■ **Task goal**:
With the first line below as the start and the line containing "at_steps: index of" as the end, copy every line between them exactly, ends included.

■ **Dataset records**:

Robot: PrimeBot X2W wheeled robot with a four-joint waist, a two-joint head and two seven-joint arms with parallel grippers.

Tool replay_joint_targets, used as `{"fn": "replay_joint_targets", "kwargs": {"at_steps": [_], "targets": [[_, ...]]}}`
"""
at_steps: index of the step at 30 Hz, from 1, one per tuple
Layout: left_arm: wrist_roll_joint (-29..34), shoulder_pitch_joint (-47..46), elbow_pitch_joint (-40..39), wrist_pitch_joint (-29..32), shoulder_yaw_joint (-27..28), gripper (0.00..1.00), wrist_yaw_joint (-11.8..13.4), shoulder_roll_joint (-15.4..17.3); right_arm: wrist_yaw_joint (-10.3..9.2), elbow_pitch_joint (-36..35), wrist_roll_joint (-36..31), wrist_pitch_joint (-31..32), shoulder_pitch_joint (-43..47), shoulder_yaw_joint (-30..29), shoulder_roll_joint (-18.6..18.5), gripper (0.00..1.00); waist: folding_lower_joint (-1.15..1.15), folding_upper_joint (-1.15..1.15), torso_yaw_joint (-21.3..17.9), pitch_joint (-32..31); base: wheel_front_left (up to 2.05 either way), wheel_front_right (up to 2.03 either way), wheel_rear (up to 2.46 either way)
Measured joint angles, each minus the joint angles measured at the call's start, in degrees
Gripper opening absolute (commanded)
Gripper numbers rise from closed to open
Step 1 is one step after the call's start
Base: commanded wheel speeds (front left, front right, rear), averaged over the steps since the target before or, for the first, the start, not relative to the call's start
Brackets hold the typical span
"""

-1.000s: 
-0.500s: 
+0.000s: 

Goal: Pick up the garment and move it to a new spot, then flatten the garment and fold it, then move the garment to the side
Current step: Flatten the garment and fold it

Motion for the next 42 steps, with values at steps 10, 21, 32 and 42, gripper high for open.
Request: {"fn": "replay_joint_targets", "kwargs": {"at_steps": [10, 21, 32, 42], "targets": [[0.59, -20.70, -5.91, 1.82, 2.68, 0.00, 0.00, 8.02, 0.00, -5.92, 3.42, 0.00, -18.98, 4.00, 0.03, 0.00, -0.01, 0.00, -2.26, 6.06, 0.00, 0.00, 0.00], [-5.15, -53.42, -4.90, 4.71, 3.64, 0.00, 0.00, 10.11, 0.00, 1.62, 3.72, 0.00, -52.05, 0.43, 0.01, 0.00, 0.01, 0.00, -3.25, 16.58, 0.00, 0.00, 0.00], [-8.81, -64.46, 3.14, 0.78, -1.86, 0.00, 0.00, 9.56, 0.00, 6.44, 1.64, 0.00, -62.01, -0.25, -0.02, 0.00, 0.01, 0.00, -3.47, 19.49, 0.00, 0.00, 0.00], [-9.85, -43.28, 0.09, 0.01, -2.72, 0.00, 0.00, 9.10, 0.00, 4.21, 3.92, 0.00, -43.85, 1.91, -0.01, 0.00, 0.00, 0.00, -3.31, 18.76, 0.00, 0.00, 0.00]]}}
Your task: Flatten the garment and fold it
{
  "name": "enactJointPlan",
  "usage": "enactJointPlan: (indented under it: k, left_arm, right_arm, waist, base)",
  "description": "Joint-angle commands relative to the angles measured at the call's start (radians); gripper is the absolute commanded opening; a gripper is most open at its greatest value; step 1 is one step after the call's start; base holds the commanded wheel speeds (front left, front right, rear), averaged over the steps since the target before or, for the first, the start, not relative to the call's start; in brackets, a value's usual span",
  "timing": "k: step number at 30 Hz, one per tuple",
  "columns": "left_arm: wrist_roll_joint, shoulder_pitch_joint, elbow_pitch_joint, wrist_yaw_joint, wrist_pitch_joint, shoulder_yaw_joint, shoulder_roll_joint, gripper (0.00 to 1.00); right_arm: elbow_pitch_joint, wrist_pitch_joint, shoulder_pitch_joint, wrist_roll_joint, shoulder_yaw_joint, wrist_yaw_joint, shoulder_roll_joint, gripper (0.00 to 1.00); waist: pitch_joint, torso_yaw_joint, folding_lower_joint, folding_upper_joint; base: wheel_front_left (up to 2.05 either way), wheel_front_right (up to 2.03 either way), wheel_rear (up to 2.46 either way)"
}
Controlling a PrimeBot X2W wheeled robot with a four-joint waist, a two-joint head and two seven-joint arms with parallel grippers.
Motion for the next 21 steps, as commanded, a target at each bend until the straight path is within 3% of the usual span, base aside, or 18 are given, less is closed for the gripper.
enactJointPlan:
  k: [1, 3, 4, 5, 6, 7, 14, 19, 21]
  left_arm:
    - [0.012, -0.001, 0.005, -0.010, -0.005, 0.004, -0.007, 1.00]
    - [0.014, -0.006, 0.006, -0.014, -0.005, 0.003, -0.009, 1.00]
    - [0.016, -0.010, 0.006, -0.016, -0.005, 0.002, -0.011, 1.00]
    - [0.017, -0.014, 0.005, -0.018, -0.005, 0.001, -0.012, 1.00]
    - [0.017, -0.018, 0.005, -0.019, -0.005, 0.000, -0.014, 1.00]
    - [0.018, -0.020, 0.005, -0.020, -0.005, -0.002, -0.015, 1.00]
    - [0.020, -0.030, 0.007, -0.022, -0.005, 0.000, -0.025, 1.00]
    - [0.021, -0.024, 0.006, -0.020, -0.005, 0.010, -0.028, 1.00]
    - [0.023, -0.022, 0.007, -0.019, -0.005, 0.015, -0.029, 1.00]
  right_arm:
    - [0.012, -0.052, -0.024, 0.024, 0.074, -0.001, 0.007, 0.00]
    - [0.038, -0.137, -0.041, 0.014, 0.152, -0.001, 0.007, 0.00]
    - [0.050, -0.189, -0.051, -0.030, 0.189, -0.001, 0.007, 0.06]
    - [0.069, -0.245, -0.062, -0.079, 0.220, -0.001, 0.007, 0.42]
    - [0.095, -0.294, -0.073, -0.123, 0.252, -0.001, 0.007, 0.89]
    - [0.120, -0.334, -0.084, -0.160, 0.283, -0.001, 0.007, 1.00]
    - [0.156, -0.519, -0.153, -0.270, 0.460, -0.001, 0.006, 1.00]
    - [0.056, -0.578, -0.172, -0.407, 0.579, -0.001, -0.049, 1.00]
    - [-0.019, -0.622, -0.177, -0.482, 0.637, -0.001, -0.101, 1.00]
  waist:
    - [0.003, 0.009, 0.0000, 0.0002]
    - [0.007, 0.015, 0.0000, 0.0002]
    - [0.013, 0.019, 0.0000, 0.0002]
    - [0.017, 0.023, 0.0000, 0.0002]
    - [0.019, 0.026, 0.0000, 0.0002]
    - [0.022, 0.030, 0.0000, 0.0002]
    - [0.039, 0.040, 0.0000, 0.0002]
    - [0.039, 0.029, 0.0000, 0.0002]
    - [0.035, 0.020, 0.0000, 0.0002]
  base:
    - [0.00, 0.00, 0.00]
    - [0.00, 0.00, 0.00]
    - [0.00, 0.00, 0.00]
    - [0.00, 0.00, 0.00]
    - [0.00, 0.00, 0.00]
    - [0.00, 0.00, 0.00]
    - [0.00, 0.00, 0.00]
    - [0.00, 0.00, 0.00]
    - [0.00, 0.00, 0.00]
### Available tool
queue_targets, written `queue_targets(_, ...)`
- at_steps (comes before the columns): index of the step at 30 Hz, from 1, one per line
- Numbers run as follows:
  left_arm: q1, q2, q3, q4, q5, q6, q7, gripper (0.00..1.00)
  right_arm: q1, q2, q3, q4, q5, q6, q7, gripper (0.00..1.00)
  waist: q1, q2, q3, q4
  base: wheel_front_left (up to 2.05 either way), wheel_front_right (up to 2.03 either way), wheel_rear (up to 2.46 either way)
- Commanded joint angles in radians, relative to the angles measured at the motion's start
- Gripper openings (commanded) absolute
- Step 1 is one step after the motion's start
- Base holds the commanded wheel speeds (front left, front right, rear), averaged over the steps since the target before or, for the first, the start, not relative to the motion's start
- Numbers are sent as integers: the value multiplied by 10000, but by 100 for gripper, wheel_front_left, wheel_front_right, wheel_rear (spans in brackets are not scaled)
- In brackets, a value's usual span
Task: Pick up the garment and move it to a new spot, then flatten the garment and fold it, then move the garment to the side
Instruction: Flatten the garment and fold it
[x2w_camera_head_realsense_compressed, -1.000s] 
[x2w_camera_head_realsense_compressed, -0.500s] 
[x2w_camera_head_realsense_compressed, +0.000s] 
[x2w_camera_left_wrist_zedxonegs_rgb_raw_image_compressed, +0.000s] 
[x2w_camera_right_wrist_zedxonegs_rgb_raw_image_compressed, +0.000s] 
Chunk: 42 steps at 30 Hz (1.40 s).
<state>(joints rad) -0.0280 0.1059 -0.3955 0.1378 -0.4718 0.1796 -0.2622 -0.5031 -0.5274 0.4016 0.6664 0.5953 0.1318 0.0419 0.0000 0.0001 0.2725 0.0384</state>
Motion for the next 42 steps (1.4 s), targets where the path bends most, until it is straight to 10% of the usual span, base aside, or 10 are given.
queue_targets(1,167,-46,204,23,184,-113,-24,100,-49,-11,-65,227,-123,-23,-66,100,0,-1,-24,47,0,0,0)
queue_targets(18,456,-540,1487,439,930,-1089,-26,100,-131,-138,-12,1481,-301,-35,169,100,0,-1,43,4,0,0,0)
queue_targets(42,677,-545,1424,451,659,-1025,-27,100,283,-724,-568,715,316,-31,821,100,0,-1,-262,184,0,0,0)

■ **Written solution**:
Robot: PrimeBot X2W wheeled robot with a four-joint waist, a two-joint head and two seven-joint arms with parallel grippers.

Tool replay_joint_targets, used as `{"fn": "replay_joint_targets", "kwargs": {"at_steps": [_], "targets": [[_, ...]]}}`
"""
at_steps: index of the step at 30 Hz, from 1, one per tuple

The output above is the complete answer.